Court documents say a bloodstain found on nelson’s clothing has been confirmed to be from Nicholas Diemel, according to DNA testing. That same piece of clothing contained a spent .30-30 caliber cartridge.

 

 

Nelson is also charged in Caldwell County with two counts of abandonment of a corpse, two counts of tampering with physical evidence in a felony prosecution, two counts of armed criminal action, tampering with a motor vehicle, and unlawful possession of a firearm.

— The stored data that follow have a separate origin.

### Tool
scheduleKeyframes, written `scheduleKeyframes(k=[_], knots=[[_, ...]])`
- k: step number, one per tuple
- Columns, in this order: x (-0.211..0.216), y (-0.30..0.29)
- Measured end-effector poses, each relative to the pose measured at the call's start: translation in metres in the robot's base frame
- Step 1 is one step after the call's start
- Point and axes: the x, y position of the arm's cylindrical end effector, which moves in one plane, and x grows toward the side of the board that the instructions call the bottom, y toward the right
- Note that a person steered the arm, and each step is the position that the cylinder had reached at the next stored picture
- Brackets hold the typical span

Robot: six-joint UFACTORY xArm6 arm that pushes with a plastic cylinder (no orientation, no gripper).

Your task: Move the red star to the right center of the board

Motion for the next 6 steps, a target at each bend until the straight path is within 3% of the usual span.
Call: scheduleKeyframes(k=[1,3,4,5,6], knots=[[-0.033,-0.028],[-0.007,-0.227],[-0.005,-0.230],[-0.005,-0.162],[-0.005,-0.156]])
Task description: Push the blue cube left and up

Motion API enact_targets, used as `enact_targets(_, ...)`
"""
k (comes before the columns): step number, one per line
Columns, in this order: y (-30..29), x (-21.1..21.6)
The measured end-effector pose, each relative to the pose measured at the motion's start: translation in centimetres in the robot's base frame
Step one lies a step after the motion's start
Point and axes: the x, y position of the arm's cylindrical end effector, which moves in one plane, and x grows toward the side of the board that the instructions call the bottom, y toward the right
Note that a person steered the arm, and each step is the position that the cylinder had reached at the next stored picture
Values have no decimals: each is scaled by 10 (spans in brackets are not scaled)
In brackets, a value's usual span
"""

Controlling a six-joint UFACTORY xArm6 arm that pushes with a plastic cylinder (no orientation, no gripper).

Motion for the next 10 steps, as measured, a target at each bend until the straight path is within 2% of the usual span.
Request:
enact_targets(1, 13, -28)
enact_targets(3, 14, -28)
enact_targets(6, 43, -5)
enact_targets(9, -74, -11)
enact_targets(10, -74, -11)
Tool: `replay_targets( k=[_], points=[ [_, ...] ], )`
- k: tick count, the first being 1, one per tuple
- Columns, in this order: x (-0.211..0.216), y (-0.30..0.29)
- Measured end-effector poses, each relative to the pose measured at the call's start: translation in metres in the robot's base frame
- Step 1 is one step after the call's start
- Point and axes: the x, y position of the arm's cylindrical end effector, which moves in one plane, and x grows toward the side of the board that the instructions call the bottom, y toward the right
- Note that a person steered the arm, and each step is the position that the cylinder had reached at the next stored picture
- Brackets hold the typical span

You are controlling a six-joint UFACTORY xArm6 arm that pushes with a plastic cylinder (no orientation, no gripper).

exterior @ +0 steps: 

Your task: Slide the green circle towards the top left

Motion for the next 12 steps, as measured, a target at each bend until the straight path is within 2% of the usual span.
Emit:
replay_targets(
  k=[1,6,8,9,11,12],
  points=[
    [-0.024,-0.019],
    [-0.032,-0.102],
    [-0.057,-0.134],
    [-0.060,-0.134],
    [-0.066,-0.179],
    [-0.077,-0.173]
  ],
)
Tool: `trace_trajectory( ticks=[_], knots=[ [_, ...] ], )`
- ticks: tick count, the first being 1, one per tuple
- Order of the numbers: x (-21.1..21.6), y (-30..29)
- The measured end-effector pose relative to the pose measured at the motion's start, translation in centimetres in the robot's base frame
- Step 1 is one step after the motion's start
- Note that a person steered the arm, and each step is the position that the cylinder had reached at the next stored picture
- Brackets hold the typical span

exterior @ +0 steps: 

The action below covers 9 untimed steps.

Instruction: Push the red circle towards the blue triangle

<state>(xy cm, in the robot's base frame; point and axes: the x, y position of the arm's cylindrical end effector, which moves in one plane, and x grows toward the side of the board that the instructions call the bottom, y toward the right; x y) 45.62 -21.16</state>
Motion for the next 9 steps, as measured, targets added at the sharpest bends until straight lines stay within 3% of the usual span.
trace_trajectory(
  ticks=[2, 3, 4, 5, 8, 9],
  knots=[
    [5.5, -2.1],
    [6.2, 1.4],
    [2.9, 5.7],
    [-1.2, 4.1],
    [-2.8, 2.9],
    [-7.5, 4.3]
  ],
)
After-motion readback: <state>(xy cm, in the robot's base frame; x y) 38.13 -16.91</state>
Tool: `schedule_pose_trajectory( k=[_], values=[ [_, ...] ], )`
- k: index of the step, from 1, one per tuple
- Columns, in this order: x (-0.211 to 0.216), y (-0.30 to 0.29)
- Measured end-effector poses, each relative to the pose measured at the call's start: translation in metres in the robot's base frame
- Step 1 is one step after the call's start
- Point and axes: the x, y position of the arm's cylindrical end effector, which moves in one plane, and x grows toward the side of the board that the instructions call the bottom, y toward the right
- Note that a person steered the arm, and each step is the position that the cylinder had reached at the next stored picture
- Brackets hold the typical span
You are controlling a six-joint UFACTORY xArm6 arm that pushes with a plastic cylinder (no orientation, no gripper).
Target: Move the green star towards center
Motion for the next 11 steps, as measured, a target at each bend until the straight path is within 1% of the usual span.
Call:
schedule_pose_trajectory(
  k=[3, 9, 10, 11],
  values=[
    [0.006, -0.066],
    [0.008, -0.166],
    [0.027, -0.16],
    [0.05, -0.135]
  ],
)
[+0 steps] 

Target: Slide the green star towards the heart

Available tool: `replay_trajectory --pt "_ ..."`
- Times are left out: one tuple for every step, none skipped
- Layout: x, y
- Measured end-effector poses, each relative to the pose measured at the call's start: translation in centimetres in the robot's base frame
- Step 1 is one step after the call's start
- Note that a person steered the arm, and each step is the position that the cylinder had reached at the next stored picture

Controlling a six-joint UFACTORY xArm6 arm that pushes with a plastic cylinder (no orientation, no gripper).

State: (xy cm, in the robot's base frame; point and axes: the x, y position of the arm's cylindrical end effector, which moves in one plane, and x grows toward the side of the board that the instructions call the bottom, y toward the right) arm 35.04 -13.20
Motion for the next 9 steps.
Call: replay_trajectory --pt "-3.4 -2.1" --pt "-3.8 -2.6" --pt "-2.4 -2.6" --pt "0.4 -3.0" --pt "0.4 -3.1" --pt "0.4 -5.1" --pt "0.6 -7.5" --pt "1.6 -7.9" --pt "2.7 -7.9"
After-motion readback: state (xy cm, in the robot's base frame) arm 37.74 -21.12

An initial arraignment is scheduled for Thursday, October 24, 2019, at 10 am. The murder charges carry a range of punishment of life in prison without parole or death.

Brothers Nick and Justin Diemel, who owned a livestock business in Wisconsin, were reported missing July 21st after renting a truck and traveling to Nelson’s farm in northwestern Missouri. The brothers failed to show up for a flight back to Wisconsin. Afterward, Nelson was charged with tampering with the brothers’ vehicle by driving to a commuter parking lot at Holt and leaving it there.

Judge Jason Alfred Kanoy ordered Nelson to be held without bond because he “poses a flight risk and a danger to the community.”